Jerman yang Hancur Lebur di Piala Dunia 2018

Serafin Unus Pasi | 19 Agustus 2022, 20:21
Jerman. (c) AFP
Jerman. (c) AFP

Bola.net - Usaha timnas Jerman untuk mempertahankan gelar juara bertahan di Piala Dunia 2018 berakhir nelangsa. Der Panzer harus terhenti di babak fase grup usai secara mengejutkan kalah dari Korea Selatan dengan skor 0-2.

Dengan hasil itu, Der Panzer hanya mampu mengoleksi tiga poin dari satu kemenangan di tiga laga fase grup.

Tersingkirnya Jerman ini merupakan sebuah kejutan di ajang Piala Dunia 2018, karena Der Panzer adalah tim unggulan dan minimal bisa lolos dari fase grup ajang tersebut. Namun, dengan hasil minor yang diraih, tak mengejutkan jika melihat performa para penggawa Jerman yang terseok-seok di fase grup.

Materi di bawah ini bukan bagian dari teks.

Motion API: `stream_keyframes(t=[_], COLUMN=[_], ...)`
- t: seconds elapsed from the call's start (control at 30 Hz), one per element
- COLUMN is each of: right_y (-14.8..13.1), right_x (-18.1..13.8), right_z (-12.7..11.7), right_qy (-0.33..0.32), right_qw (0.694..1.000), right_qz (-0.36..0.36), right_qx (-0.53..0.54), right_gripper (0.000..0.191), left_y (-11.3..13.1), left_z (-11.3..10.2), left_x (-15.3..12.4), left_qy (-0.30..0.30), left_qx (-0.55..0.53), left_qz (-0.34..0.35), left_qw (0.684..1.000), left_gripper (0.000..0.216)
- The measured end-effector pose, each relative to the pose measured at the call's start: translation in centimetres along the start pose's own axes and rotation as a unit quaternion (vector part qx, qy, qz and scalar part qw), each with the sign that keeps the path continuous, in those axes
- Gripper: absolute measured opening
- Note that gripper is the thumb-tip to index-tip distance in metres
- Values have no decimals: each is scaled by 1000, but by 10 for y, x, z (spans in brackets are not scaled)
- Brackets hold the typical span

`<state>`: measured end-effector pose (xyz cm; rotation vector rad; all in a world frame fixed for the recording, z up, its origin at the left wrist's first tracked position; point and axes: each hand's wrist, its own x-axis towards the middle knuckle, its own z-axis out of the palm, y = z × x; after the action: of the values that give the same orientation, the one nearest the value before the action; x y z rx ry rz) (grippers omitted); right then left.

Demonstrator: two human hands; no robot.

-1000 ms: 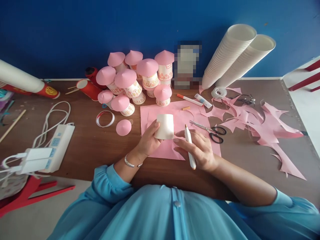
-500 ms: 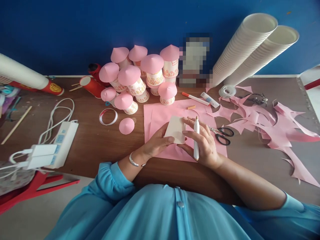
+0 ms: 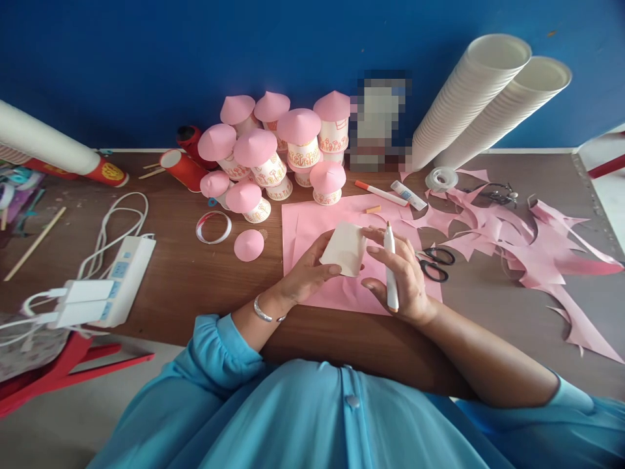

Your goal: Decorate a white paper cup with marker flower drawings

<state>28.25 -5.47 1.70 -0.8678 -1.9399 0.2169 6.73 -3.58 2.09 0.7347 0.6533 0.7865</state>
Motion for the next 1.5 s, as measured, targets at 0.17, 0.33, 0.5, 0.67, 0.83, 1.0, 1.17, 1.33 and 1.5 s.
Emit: stream_keyframes(t=[0.17, 0.33, 0.5, 0.67, 0.83, 1.0, 1.17, 1.33, 1.5], right_y=[1, 1, 3, -7, -21, -32, -34, -28, -25], right_x=[1, 1, 0, -1, 7, 20, 33, 40, 30], right_z=[-1, 2, -2, -9, -14, -24, -31, -19, -9], right_qy=[2, 0, 20, 35, 16, 8, 1, 6, -20], right_qw=[1000, 1000, 1000, 999, 997, 984, 981, 975, 988], right_qz=[-11, 4, 1, 10, 16, 35, 51, 48, -22], right_qx=[-19, -12, 1, -10, 73, 172, 185, 217, 149], right_gripper=[54, 61, 56, 54, 48, 29, 30, 21, 22], left_y=[-3, -4, -4, -2, 2, 1, -2, -6, -5], left_z=[-3, -3, -2, -3, -2, 0, -4, -8, -6], left_x=[0, 0, 2, 4, 5, 7, 9, 10, 9], left_qy=[-31, -39, -27, 12, 1, 12, 13, 28, 31], left_qx=[-14, -4, -6, 3, 16, 29, 19, 16, 23], left_qz=[-12, -19, -4, 29, 42, 51, 60, 51, 47], left_qw=[999, 999, 1000, 1000, 999, 998, 998, 998, 998], left_gripper=[76, 79, 77, 76, 74, 62, 58, 61, 69])
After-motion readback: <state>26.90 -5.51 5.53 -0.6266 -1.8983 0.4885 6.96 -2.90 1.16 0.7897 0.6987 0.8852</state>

Jerman langsung mengalami antiklimaks alias menukik tajam saat menghadapi Korea Selatan, usai menang 2-1 atas Swedia pada laga sebelumnya. Pesaing di grup F, Swedia justru lolos ke babak 16 besar usai mengalahkan Meksiko 3-0. El Tri juga lolos meski kalah karena lawannya itu masih unggul poin.

Der Panzer bahkan masih kalah selisih gol dari Korea Selatan yang memiliki poin sama. Jerman pun harus menanggung aib berakhir di dasar klasemen Grup F sebagai tim yang awalnya berstatus unggulan.

1 dari 4 halaman

Ulangi Catatan Kelam 1938

Mesut Ozil Dan Joachim Loew (c) AP

Mesut Ozil Dan Joachim Loew (c) AP

Dengan gagalnya Der Panzer pada gelaran Piala Dunia 2018 mengulang sebuah peristiwa kelam. Dalam gelaran yang diselenggarakan di Rusia tersebut, Jerman mencatat dua kekalahan dan satu kemenangan.

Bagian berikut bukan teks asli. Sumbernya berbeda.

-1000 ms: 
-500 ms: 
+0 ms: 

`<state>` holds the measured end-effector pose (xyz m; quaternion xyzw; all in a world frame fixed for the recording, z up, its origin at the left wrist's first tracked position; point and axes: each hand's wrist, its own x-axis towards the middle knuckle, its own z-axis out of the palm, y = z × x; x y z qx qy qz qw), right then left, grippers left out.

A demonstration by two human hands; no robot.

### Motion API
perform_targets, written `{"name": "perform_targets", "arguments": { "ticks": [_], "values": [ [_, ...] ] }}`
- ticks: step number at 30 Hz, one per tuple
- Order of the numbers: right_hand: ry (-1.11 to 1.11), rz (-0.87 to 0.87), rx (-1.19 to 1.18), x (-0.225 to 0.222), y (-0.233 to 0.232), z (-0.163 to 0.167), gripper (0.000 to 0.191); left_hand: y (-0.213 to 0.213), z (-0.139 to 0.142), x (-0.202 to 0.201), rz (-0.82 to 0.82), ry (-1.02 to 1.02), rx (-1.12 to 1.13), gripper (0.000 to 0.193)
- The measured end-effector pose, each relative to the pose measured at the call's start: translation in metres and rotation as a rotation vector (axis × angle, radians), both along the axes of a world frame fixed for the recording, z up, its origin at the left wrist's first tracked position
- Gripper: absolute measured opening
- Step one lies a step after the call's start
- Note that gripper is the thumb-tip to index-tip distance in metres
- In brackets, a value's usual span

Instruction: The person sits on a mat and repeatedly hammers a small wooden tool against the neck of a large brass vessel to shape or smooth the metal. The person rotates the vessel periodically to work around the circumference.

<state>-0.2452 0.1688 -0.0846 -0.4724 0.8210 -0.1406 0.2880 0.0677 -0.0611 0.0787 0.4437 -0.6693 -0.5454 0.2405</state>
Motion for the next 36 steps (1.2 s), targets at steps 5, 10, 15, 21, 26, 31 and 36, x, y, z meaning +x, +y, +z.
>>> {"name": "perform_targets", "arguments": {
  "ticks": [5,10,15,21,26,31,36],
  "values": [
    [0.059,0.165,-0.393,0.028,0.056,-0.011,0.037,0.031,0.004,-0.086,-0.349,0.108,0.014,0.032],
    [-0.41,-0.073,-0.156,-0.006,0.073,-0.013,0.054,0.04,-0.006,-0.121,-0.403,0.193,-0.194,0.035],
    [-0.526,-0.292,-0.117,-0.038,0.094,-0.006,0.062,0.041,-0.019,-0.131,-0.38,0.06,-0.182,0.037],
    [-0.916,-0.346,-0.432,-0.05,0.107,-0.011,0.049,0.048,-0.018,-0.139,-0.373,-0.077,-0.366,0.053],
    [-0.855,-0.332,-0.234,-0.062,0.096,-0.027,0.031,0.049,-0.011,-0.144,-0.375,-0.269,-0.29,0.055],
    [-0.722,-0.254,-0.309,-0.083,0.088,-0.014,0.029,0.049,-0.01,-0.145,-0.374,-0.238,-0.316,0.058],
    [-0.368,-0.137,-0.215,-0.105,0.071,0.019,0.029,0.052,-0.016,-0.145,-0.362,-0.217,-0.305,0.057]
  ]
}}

Hasil negatif yang diaraih tim asuhan Joachim Low itu, membuat sang juara bertahan finis di posisi paling buncit dengan raihan hanya tiga poin. Bagi Der Panzer, ini menjadi kali kedua mereka tersingkir di fase grup Piala Dunia.

Kali pertama Der Panzer mengalaminya adalah pada edisi 1938 di Perancis. Bedanya, saat itu peserta masih berjumlah 16 tim. Dengan kata lain, Jerman mengulangi tragedi 80 tahun lalu.

2 dari 4 halaman

Kutukan Berlanjut

Jerman (c) AFP

Jerman (c) AFP

Tak bisa dipungkiri, tersingkirnya Jerman di Piala Dunia juga melanjutkan sebuah kutukan. Pada dua edisi terakhir gelaran paling akbar di sepak bola itu, para juara bertahan harus tersingkir secara tragis di fase grup.

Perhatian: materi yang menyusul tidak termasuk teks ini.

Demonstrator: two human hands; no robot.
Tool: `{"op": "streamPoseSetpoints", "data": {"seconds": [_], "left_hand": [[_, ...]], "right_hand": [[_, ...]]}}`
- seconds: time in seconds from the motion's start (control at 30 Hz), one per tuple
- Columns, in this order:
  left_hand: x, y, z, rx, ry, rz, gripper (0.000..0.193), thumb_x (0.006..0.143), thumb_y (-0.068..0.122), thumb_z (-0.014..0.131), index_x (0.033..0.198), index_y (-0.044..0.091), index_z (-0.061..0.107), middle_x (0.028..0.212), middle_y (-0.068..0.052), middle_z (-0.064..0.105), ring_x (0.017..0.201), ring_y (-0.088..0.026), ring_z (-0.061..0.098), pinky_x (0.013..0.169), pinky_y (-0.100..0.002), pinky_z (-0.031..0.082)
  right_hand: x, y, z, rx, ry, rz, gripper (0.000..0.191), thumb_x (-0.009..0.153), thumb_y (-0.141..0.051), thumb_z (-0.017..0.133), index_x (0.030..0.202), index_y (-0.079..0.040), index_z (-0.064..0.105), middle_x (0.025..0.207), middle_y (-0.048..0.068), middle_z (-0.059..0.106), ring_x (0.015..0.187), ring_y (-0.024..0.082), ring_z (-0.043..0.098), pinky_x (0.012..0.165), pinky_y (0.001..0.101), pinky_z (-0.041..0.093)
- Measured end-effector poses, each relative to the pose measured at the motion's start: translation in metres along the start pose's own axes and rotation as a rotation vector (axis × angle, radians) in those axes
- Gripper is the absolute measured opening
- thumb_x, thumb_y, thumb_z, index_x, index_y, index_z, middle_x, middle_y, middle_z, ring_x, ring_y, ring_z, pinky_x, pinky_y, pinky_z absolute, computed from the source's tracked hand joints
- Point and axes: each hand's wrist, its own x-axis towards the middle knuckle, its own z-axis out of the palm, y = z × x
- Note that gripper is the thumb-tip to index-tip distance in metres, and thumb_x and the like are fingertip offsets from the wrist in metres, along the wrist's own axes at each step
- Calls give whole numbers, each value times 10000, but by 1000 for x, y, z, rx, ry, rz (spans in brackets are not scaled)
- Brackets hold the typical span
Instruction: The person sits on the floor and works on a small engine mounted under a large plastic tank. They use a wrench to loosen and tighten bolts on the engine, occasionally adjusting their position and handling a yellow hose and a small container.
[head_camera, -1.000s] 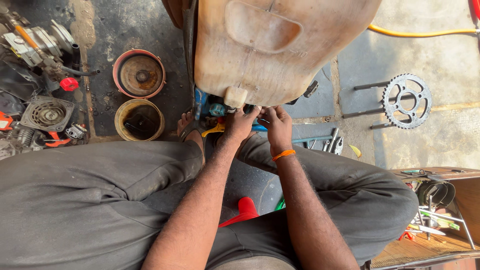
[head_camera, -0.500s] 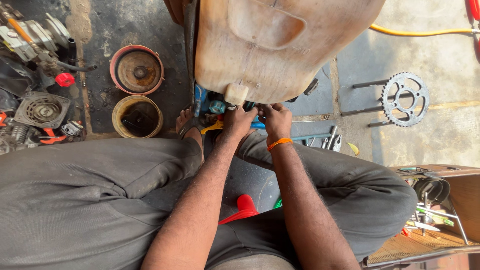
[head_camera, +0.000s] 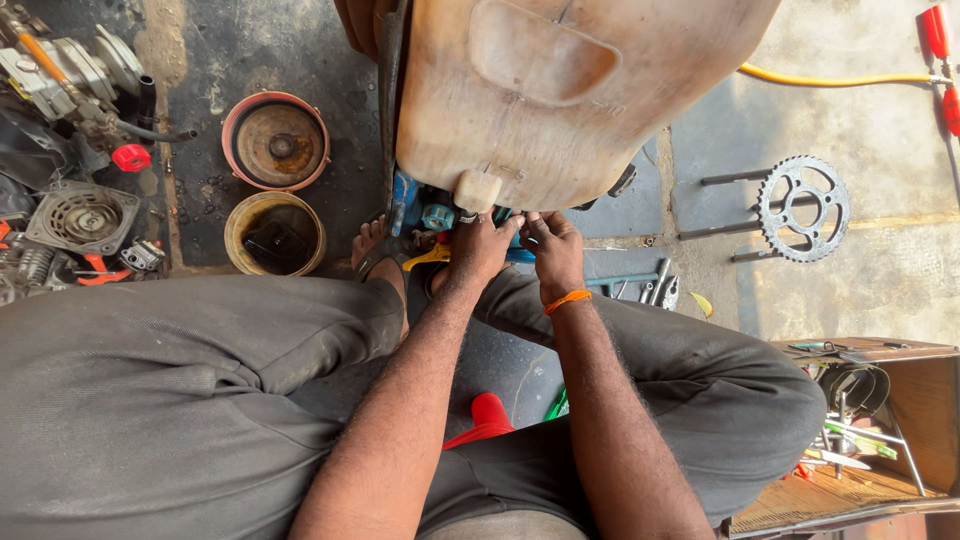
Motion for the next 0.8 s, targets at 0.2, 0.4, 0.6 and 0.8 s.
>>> {"op": "streamPoseSetpoints", "data": {"seconds": [0.2, 0.4, 0.6, 0.8], "left_hand": [[8, -10, 7, 127, -92, -71, 616, 973, 425, 644, 1414, 18, 504, 1326, -241, 616, 1224, -389, 615, 1016, -475, 498], [14, -10, 8, 171, -113, -106, 670, 957, 449, 654, 1442, 23, 477, 1384, -263, 570, 1253, -426, 571, 1037, -491, 476], [9, -7, 8, 108, -89, -148, 634, 938, 439, 659, 1409, 41, 515, 1335, -241, 622, 1231, -403, 608, 1023, -483, 499], [6, 12, -5, 62, -53, -107, 646, 903, 413, 690, 1403, 43, 516, 1301, -244, 642, 1190, -403, 630, 981, -490, 516]], "right_hand": [[6, 3, 8, -184, 109, 2, 217, 1028, -188, 623, 1090, 13, 675, 913, 35, 696, 812, 106, 619, 739, 284, 552], [14, 5, 12, -90, 96, 21, 195, 994, -144, 626, 1101, 8, 684, 939, 35, 721, 783, 105, 642, 705, 289, 579], [-1, 5, -1, 46, 161, 35, 134, 998, -132, 715, 1040, -10, 678, 924, 40, 702, 774, 113, 627, 708, 290, 544], [-12, -7, 10, 59, 54, 40, 165, 1006, -174, 646, 1065, -42, 725, 982, -4, 714, 893, 96, 611, 818, 299, 538]]}}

Italia, yang merupakan kampiun pada tahun 2006, hanya bisa melangkah sampai babak penyisihan grup di Piala Dunia 2010. Dan pada gelaran Piala Dunia 2014, juara bertahan di edisi 2010, Spanyol juga mengalami derita serupa.

3 dari 4 halaman

Mencetak Gol Paling Sedikit

Dua pemain Jerman, Mats Hummels dan Mario Gomez (c) AP

Dua pemain Jerman, Mats Hummels dan Mario Gomez (c) AP

Jerman adalah juara bertahan kedua yang paling sedikit mencetak gol di babak penyisihan. Di Piala Dunia 2018 ini Jerman hanya mampu mencetak dua gol dari tiga laga dan kebobolan 4 gol.

Rekor pertama masih dipegang oleh Prancis pada Piala Dunia 2002. Saat itu Les Blues sama sekali tak mencetak gol.

4 dari 4 halaman

Kalah untuk Pertama Kalinya dari Tim Asia

Korea Selatan vs Jerman (c) AP

Korea Selatan vs Jerman (c) AP

Timnas Korea Selatan menang 2-0 atas Jerman pada laga terakhir Grup F Piala Dunia 2018. Kemenangan itu pun membuat Taegeuk Warriors mengukir sejarah.

Korea Selatan menjadi tim asal Asia pertama yang berhasil mengalahkan juara Piala Dunia, di seluruh ajang, baik turnamen resmi ataupun laga persahabatan.

“Saat ini sulit untuk mengatakan mengapa kami telah tersingkir. Kekecewaan kami sangat besar karena telah tersingkir pada turnamen ini. Kami tidak pantas untuk memenangkan Piala Dunia. Sekali lagi, kami tidak layak untuk lolos ke babak 16 besar,” ujar Low seperti dilansir Sportsmole.